Nylon for the nonconformist
Alison Kowalski
Rendezvous with Noelle Adam. 21 January 1958, photo by Jack Garofalo/Paris Match via Getty Images; Editorial # 166459032; Collection: Paris Match Archive.
After their debut in 1939, nylon stockings were celebrated as a scientific miracle that made women’s lives easier. They provided a similar sheer, skin-tone sheen as ladylike silk stockings but were more durable and simpler to wash. In the years after World War II, as nylons were selling out across the nation, chemists quietly marched on, experimenting and rolling out updates, including the first commercial stretch nylon. This new yarn was knit into hosiery that was opaque instead of sheer, which eventually found a customer base among young women, more and more of whom were questioning the norms their mothers had been eager to uphold. Although nylon initially helped some women embrace mainstream femininity, by the mid-1950s, it was helping others to subvert it.
In 1947, the Heberlein Patent Corporation announced Helanca, a yarn made of microscopic nylon filaments that had been twisted from straight into coils and set with heat. Since nylon is thermoplastic, the curl was permanent. After you stretched a Helanca yarn it sprung right back, so a garment knit from it retained its shape after repeated wearing and washing. Those microscopic curls also made the textile relatively thick, opaque, matte, and absorbent, making it look and feel more like cotton or wool than silk. Because Helanca lacked the translucence, luster, and delicacy then desired in ladies’ stockings, fashion forecasters predicted that women would not warm to the new material.
The forecasters, however, had overlooked one niche market: dancers. They had long worn tights, different from stockings in that they are a one-piece garment that covers the legs as well as thighs and lower torso. When Helanca tights hit stores in 1954, they were a sensation among dancers. They welcomed the stretchy material that soaked up sweat and washed back into shape time and again. And they had no problem with the matte finish, since their tights were usually opaque, in light pink or black.

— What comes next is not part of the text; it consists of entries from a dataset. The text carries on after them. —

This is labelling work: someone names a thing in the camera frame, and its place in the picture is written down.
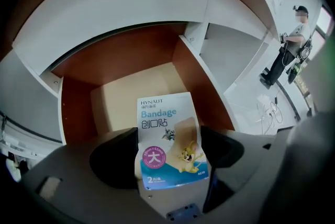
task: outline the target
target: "wooden shelf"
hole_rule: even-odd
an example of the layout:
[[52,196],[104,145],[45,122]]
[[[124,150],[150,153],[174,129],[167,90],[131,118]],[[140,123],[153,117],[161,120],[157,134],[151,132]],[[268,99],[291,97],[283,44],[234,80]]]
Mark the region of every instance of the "wooden shelf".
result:
[[137,98],[180,92],[191,93],[199,122],[235,129],[216,81],[185,37],[175,32],[179,27],[119,33],[84,48],[54,70],[64,77],[59,110],[66,143],[135,127]]
[[137,126],[137,99],[187,92],[172,62],[130,74],[92,90],[99,135]]

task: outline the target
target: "window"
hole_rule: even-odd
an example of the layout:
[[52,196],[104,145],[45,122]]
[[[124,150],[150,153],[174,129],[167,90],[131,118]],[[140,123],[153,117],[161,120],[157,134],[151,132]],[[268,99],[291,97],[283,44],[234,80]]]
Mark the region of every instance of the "window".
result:
[[312,60],[315,57],[315,55],[320,51],[325,42],[326,40],[322,37],[322,35],[317,30],[314,31],[312,35],[313,48],[310,51],[308,58]]
[[320,15],[316,25],[323,31],[327,33],[331,22],[331,16],[323,7],[321,8]]
[[312,60],[315,55],[320,51],[320,49],[325,44],[328,34],[333,25],[333,19],[328,11],[322,7],[318,20],[316,22],[315,31],[312,34],[312,45],[313,48],[310,52],[309,59]]

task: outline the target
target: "black pants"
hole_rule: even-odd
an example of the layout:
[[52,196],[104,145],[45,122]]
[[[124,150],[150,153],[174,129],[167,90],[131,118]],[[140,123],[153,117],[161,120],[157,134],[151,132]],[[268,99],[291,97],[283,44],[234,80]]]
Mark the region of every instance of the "black pants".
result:
[[269,71],[269,73],[266,75],[266,80],[271,84],[274,85],[274,83],[278,80],[278,78],[281,76],[282,72],[284,71],[284,66],[289,65],[293,60],[295,59],[295,56],[292,55],[289,51],[280,52],[277,56],[276,60],[273,62],[272,67]]

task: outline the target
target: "hynaut logo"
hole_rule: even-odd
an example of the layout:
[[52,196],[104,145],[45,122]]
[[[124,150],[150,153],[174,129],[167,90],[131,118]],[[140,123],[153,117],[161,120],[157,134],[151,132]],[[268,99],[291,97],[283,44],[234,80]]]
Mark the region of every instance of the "hynaut logo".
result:
[[163,100],[162,99],[154,99],[154,100],[148,100],[148,101],[141,101],[141,105],[157,104],[157,103],[163,103]]

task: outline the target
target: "bandage package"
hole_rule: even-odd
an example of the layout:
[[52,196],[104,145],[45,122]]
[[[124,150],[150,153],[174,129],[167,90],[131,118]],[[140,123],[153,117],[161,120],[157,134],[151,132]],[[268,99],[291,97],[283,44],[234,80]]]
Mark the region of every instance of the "bandage package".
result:
[[190,93],[139,98],[137,125],[146,189],[178,187],[208,177]]

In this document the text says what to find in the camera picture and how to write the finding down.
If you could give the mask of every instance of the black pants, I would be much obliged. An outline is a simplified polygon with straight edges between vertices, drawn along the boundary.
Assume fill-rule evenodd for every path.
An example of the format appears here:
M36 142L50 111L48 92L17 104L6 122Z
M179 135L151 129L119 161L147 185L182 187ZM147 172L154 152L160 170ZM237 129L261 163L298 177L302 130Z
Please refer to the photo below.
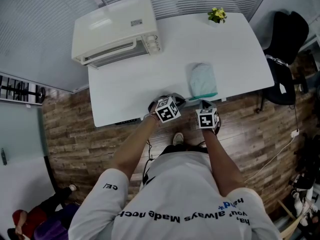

"Martha Graham and members of her company in her studio." Black and white photograph. Jerome Robbins Dance Division, 1952 - 1962. The New York Public Library Digital Collections, b12146482.
Photographer Unknown, “Shirley Ririe in "Early Adult Class," ca. 1950s-1960s,” Anna Halprin Digital Archive and Tamalpa Instiute Center.
Black tights in particular were associated with modern dancers, who since the 1930s had commonly worn footless ones for practice and performance. Unlike classical ballet, which typically featured storylines of the-princess-saved-by-the-prince variety, those of modern dance often featured strong, independent women like the reclusive poet Emily Dickinson or Clytemnestra, the husband-killing queen from Greek mythology. The choreography too was unconventional, meant to exalt individuality and unleash raw emotion. It was not meant to be pretty.
Modern dance was also relatively easy to take up, so that it was incorporated into many U.S. high schools and colleges as a standard part of girls’ curriculum. Professional companies brought the art form to even more audiences by touring the country and performing—sometimes for free—in public venues like auditoriums and community centers.
The home of modern dance was Greenwich Village, where the most renowned companies rehearsed, lived, and socialized. Soon non-dancers in the neighborhood were sporting black tights as everyday dress. The trend spread to college campuses, adopted by students who abhorred the sea of sweater sets in which they found themselves. Compared to nylon stockings, Helanca tights were warmer, less likely to run, and less fussy since they allowed you to forego a girdle and its cold metal clips. The boldest young women tossed out their skirts along with their girdles, simply wearing oversized sweaters or tunics on top of their tights.
Helanca advertisement in Seventeen, vol. 17, no. 10, (Oct 1958): 55.
Cartoon depicting a Sarah Lawrence student in Harper’s Magazine, Nov 1, 1958; 37.